Explaining why worms like tapeworm can cause epilepsy, he declared: “What usually happens is that that the worm migrates to the brain and then settles down in a part of it, causing a problem in the functioning of the brain.”
According to him, although epilepsy is an abnormal functioning of the brain that many people misinterpret as just someone jacking and foaming from the mouth, however, tapeworm is just one of the rare causes of epilepsy.
“Most epilepsy cases are of unknown origin in Africa, but for children, the majority of epilepsy cases are traceable to events around the time of their delivery and I think this is what efforts should concentrated on in a bid to reduce new cases of epilepsy,” he stated.
He explained: “Events during pregnancy, at the time of labour and immediately after birth, can predispose a child to developing epilepsy later in life. For instance, during pregnancy, if the mother is exposed to infections like rubella, it can cross through the placenta, the cord attaching the baby to the mother, to affect the unborn baby. During labour and birth, if delivery is unsupervised by a trained expert, the child may be delivered with some birth injury to the immature brain. The brain injury could be as a result of the child suffering deprivation of oxygen. So that may be the origin of epilepsy in some situations.
“In addition, infections like jaundice and meningitis, an infection of the covering of the brain, could be responsible for epilepsy in children, as a complication of these diseases. So, there are several things that are purely preventable, which cause epilepsy.”
Dr. Ike Lagunju, a consultant pediatrician at the UCH, Ibadan, said much as tapeworm could cause epilepsy, it is, however, rare in Nigeria. According to her, “it is a known fact that you can have tapeworm moving from the intestine going into the brain, but you see more of it in South Africa and other parts of Africa.”
She declared that sometimes when the worm is in the brain, ”it behaves like a tumour. It sits in the brain, takes up space, exerts pressure and then you find the patient coming down like a patient with a brain tumour.”
In addition, she pointed out that it was also a major cause of epilepsy in some developing countries, particularly, adult onset epilepsy. “You find this tapeworm in the brain and then the patient develops fits or convulsions that occur repeatedly, which we know as epilepsy. We have seen a few cases and you are able to make diagnosis when you do medical tests such as brain scan, computer tomograpy scan and magnetic resonance imaging.”
Although, this is rare cause of epilepsy, Dr. Lagunju stated, once such is detected, the individual would be treated with medicine and the invading parasite in the brain removed by surgeons.
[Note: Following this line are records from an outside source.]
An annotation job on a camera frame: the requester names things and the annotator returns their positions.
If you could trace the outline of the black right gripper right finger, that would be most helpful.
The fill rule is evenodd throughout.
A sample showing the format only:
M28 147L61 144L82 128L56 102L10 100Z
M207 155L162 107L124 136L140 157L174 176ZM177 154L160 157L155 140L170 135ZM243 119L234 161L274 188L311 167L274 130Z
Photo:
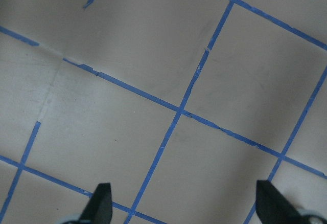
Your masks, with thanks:
M263 224L307 223L307 219L268 180L256 182L255 209Z

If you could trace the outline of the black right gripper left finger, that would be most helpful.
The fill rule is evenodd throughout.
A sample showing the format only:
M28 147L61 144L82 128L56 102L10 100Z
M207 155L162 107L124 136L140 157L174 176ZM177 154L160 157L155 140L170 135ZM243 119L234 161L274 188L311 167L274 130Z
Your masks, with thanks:
M111 184L97 185L77 223L110 224L112 220Z
Meanwhile, head injuries during road accidents could turn out to be a primary cause for the increasing incidence of epilepsy and that is why people riding two-wheelers should wear helmets. Also, a precautionary measure to prevent epilepsy should include adequate pre-natal care during a delivery to help rule out new cases of epilepsy caused by birth injuries. Epilepsy can be treated with the help of anti-epileptic drugs, so prompt medical examination and treatment should be a priority.
It is not only tapeworm that wants to “eat” the human brain, causing epilepsy. Others are Naegleria fowleri, a freshwater amoeba and Toxoplasma gondii, a protozoan found in cats and rodents.